Любовь Прохоровна ежедневно покупала мороженое у одного и того же мороженщика, но не замечала Саида. Казалось, что она вообще ничего не замечала вокруг. Она не цвела, как прежде, точно георгин на солнце, часто задумывалась, почти не обращая внимания на то, как ее милая девочка, заливаясь смехом, старательно угощала ее мороженым.

Почти всегда с опозданием приходил Храпков. Саид заметил, что мать и дочь внимательно изучали настроение Евгения Викторовича, который всегда усаживался на одном и том же месте. От его настроения зависело — бросится ли девочка к нему, защебечет своим звонким голоском, или вопросительно поглядит на мать и крепче ухватится за ее колени. Тогда мать нервно пригрозит ей, неизвестно за какую провинность. Но к этому девочка, видимо, привыкла.

Все это досконально изучил Саид-Али во время своих ежедневных посещений чайханы. И удивительное дело: он нашел в этом какое-то внутреннее утешение.

Почему?

Он не хотел объяснить это даже самому себе.
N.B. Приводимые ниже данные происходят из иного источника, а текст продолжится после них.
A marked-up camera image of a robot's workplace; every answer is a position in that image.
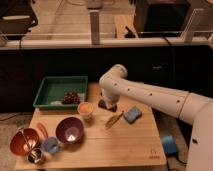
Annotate black eraser block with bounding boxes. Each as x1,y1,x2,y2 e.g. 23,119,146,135
98,99,117,112

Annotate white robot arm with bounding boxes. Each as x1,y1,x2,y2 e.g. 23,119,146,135
99,64,213,171

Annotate purple bowl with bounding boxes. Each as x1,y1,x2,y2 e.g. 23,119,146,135
55,117,84,144

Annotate red bowl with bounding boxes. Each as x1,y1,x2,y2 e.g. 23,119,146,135
10,128,40,156

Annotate blue sponge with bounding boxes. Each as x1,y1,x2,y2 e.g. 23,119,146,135
123,106,142,124

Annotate orange cup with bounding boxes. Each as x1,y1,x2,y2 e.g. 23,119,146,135
77,102,93,122

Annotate dark grape bunch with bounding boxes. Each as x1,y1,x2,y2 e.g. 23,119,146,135
62,92,80,104

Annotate green plastic tray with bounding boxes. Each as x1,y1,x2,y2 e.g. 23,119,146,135
33,76,88,110

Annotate blue tape roll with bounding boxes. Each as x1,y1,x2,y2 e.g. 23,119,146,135
161,135,179,155

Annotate small metal cup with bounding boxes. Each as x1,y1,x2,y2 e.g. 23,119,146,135
27,148,45,165
Какой-то далекий и неясный голос подсказал ему, что не таким уж счастливым отцом чувствует себя Храпков в присутствии черноглазой щебетуньи Тамары. Является ли все это результатом охлаждения супружеских чувств, самовлюбленности или же подсознательного подозрения?
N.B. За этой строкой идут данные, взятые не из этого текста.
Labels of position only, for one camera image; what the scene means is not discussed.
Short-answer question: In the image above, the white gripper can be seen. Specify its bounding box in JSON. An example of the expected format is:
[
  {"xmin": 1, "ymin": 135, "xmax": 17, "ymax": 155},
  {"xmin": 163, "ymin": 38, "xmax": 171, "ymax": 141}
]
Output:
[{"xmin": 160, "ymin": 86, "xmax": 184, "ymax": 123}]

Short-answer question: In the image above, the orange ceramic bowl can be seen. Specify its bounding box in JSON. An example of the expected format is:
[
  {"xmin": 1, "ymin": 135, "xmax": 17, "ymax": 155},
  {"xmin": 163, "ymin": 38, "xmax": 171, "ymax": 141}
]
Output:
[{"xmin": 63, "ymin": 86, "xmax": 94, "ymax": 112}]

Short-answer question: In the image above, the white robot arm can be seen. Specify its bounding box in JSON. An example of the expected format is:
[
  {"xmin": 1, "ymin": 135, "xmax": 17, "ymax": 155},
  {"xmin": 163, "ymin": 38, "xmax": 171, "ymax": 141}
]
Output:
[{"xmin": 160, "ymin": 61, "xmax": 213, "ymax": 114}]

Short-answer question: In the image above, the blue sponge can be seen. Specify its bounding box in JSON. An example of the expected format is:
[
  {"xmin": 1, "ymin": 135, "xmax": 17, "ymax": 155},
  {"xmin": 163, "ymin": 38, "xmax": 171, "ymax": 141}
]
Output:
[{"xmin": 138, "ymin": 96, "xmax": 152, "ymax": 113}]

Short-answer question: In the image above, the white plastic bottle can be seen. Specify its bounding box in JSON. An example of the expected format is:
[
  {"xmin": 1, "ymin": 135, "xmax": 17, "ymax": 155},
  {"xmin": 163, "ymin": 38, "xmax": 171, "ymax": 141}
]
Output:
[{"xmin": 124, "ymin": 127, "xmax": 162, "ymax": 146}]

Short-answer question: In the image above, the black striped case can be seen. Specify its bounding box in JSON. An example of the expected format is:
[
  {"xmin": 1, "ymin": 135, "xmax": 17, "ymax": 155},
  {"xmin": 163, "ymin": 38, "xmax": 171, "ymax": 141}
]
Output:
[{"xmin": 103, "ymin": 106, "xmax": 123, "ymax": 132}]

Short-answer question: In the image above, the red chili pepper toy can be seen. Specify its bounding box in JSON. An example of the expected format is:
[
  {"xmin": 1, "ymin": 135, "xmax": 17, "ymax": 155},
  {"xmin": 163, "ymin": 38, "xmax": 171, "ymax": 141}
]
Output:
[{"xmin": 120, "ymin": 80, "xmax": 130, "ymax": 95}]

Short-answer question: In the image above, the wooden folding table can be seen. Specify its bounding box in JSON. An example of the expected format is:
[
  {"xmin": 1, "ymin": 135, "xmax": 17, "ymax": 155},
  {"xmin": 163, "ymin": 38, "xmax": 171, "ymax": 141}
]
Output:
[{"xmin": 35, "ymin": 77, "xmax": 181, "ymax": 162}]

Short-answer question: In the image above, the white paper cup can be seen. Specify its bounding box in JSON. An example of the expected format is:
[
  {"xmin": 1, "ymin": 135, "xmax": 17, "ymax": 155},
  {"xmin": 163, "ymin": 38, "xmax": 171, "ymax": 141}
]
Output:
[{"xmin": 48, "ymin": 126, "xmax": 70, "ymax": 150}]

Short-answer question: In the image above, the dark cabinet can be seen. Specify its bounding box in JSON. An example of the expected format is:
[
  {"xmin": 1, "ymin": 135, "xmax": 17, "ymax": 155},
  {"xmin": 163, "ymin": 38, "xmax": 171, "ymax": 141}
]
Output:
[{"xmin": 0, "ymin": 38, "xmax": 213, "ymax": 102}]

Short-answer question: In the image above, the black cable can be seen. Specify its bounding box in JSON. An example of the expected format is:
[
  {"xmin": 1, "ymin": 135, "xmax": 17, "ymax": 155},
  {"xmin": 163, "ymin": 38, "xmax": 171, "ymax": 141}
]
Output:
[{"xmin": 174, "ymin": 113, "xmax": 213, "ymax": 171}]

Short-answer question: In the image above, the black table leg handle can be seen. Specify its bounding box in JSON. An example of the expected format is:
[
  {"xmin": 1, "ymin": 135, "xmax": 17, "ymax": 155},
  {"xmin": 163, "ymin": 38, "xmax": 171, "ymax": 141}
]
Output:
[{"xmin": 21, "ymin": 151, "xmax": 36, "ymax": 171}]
Но и эти новые наблюдения не уменьшали тоску Саида. Одним только особенно увлекался он в такие дни — скрипкой. Когда приближался вечер, Саид возвращался из парка по тенистым улицам домой и отдыхал там от тяжелого дня, наслаждаясь волнующими звуками скрипки. Если бы удалось проникнуть сквозь вечернюю тьму в дом, который прятал от взора людей лицо Саида, а вместе с ним и его муки, можно было бы увидеть, как страдают мужественные, но обессиленные люди.
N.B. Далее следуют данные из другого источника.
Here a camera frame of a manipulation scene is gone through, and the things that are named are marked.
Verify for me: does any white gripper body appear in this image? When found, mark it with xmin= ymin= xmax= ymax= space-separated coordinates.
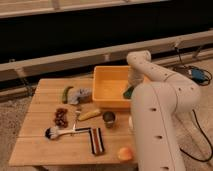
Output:
xmin=128 ymin=68 xmax=144 ymax=87

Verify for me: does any green sponge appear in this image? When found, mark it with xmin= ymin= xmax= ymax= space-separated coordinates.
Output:
xmin=123 ymin=86 xmax=134 ymax=99

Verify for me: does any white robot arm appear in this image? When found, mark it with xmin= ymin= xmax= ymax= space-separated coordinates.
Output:
xmin=127 ymin=51 xmax=201 ymax=171

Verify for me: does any orange plastic tray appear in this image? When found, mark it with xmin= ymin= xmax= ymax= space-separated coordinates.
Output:
xmin=92 ymin=66 xmax=130 ymax=110

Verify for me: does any white lidded container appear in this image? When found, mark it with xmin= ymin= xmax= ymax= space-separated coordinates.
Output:
xmin=128 ymin=116 xmax=133 ymax=132

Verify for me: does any dark metal cup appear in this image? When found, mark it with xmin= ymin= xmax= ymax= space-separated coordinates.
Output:
xmin=103 ymin=111 xmax=116 ymax=128

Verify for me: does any yellow corn cob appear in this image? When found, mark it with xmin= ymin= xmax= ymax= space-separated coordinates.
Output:
xmin=78 ymin=109 xmax=101 ymax=121

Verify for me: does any gray crumpled cloth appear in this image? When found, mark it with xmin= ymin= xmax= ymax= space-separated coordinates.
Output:
xmin=68 ymin=88 xmax=92 ymax=105

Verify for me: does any blue power adapter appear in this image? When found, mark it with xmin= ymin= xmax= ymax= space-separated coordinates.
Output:
xmin=172 ymin=65 xmax=208 ymax=83

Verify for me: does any green chili pepper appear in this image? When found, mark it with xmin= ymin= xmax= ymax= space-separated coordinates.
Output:
xmin=62 ymin=86 xmax=73 ymax=104

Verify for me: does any orange peach fruit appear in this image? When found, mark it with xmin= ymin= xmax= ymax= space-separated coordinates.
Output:
xmin=117 ymin=147 xmax=133 ymax=162

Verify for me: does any brown grape bunch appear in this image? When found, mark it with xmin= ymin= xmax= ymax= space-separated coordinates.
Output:
xmin=54 ymin=108 xmax=68 ymax=128

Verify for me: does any wooden table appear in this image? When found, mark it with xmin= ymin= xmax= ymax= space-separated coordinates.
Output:
xmin=9 ymin=78 xmax=134 ymax=166

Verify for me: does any black power cable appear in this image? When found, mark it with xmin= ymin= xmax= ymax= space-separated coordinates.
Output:
xmin=173 ymin=46 xmax=213 ymax=164
Голодная степь для Саида — это его настоящая жизнь. И любовь, и стремление, и аресты, и признание Исенджана, в последствиях которого приходится так горько разочаровываться, — как все это преходяще!

И молодость неуловима, как счастье. Пока ты еще молод — этого не ощущаешь, а пройдет она — почувствуешь!

Такие думы навевали на него звуки скрипки.

Жители Намаджана привыкли каждый вечер слушать мастерскую игру на скрипке. Под окном у Саида толпились прохожие. Он привык к ним и каждый вечер играл все с большим вдохновением.

Только почувствовав облегчение на сердце, он умолкал и в темноте укладывался спать. В последнее время он стал принимать веронал и другие снотворные лекарства, и все же долго не мог уснуть, как прежде, спокойным молодецким сном.

Однажды вечером, играя на скрипке, Саид вспомнил об одном музыкальном вечере в Ленинграде, когда он на «бис» исполнял «Tranguillita» Маттеи, и решил сыграть эту пьесу. Большинство намаджанских слушателей не разбирались в тонкостях музыки, но все же по их молчанию и вздохам Саид понял, что хорошая музыка им по душе. Саид, напрягая свою память, играл сложные мелодии, утверждавшие спокойную радость, наверное пережитую самим композитором.